Specify searchSubst rule, allowing rewrite of any part of the search
request.
When the incoming search request matches all KEY PATTERN pairs, Viper
performs the specified KEY=~ s/PATTERN/REPLACEMENT/ actions to rewrite
the incoming search.
Search rewriting is completely free-form, and it is possible to rewrite searches to a completely different Viper suffix, as long as both are located in the same base directory.
This is a legitimate feature of the rewrite model, and is officially used to
rewrite incoming DHCP search queries under ou=dhcp to appropriate places
and with appropriate options under ou=clients.
KEY can be one of base, scope, deref, size, time, filter, attrOnly. Rewriting
one last element of a search, the list of attributes to return, is currently
not possible, but the feature is on the way.

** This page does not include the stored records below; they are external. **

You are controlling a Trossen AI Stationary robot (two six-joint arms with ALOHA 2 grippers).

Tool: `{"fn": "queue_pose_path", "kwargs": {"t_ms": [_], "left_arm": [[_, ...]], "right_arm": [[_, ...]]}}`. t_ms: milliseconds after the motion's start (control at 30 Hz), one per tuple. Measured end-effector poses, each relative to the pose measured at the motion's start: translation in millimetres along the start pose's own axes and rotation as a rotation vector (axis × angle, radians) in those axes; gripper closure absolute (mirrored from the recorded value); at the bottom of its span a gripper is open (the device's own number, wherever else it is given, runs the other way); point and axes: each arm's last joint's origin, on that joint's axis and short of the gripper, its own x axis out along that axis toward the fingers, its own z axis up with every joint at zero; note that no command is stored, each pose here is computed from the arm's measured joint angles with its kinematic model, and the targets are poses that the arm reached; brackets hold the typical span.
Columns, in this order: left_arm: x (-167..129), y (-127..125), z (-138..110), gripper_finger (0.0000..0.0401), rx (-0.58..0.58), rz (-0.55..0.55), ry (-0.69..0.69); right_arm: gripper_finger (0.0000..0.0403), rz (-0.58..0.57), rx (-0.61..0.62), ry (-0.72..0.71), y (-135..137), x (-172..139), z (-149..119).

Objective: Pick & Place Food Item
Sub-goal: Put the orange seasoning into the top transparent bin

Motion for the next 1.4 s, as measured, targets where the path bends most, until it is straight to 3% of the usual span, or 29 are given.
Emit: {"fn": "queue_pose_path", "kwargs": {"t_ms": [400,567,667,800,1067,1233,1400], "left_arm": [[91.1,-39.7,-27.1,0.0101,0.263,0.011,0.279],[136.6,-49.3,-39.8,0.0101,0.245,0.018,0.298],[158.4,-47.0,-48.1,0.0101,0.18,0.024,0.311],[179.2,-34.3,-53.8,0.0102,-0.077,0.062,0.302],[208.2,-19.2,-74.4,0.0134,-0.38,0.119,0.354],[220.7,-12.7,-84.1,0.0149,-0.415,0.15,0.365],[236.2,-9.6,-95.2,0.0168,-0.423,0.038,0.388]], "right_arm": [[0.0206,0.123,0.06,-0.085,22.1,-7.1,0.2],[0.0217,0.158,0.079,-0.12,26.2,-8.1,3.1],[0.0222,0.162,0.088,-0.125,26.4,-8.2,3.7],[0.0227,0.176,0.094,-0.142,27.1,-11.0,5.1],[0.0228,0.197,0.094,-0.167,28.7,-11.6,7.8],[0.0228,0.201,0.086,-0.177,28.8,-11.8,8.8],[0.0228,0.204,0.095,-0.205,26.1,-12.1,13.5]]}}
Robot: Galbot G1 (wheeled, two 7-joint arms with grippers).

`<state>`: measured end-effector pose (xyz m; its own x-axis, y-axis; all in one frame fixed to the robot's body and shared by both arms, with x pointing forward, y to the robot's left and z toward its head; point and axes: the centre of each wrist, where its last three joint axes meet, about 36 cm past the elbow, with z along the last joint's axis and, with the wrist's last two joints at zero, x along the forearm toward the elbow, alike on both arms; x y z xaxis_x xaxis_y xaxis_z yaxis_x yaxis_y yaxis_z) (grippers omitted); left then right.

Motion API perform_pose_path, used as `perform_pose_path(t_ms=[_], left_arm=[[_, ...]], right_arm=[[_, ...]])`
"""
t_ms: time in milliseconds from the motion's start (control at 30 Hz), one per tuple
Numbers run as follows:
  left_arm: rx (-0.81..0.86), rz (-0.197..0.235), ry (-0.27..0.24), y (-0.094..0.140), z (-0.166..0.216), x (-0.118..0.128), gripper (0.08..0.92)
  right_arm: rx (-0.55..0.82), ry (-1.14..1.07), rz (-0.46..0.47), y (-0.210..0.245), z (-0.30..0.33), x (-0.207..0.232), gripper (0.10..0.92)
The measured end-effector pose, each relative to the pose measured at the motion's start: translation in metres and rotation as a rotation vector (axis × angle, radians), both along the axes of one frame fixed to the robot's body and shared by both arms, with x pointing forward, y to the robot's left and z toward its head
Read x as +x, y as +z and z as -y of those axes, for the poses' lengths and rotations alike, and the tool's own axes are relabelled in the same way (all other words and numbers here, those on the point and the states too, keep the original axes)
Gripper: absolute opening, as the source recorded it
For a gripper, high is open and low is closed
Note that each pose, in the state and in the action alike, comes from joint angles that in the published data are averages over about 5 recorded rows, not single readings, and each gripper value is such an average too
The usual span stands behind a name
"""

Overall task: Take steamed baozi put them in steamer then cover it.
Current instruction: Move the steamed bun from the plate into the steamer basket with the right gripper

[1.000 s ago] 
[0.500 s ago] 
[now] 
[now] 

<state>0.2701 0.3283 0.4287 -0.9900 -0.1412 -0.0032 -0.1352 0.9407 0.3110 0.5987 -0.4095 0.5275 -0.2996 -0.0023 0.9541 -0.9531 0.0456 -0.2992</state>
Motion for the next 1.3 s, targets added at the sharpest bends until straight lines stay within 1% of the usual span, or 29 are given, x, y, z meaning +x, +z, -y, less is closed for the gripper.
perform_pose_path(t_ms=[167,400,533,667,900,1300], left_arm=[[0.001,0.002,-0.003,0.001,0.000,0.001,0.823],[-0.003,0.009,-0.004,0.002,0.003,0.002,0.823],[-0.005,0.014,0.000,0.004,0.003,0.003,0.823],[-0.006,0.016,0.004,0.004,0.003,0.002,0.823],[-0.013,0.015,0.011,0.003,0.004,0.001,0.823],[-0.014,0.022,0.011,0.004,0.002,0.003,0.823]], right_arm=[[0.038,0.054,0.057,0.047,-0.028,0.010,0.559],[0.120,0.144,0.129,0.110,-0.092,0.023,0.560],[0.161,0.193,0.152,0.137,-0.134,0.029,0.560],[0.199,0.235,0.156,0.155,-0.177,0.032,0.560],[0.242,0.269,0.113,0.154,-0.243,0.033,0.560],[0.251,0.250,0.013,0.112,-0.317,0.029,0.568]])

Examples: production examples used in rewriting ou=dhcp to ou=clients
```
Example 1:
# Solve lack of flexibility in ISC DHCP3 LDAP patch by
# plainly specifying ldap-base-dn "ou=dhcp" in DHCP's
# config, and then here, rewriting DHCP ethernet address
# lookup to the ou=clients tree under which all clients
# are defined.
searchSubst base "^ou=dhcp$" \
filter "^\\(&\\(objectClass=dhcpHost\\)\\(dhcpHWAddress=ethernet [\\dabcdef:]+\\)\\)$" \
-> \
base .+ ou=clients
Example 2:
# Solve lack of flexibility in ISC DHCP3 LDAP patch by
# rewriting a search in any shared network, tree
# ou=dhcp, to a proper location,
searchSubst base "^ou=\\w+,ou=dhcp$" \
scope "^1$" \
filter "^\\(objectClass=\\*\\)$" \
-> \
base .+ "ou=clients" \
filter .+ "(&(objectClass=dhcpSubnet)(!(cn=default)))" \
scope .+ 2
```
## LDAP Operations - Notes
1. BIND operation is supported, but only in a trivial way. Therefore, binding using a DN under this part of DIT is not encouraged nor enabled by default unless `enable_bind 1` is present in the config file. It is expected that users should authenticate using some other suffixes or via e.g. GSSAPI, so that this `bind()` is never called or needed.
1. DELETE operation is supported, but does not receive an indication from OpenLDAP whether subtree delete was requested or not. Therefore, currently the way to control whether a DELETE will delete whole subtrees or refuse to work on non-leaf values is controlled using the config option `deleteTrees`.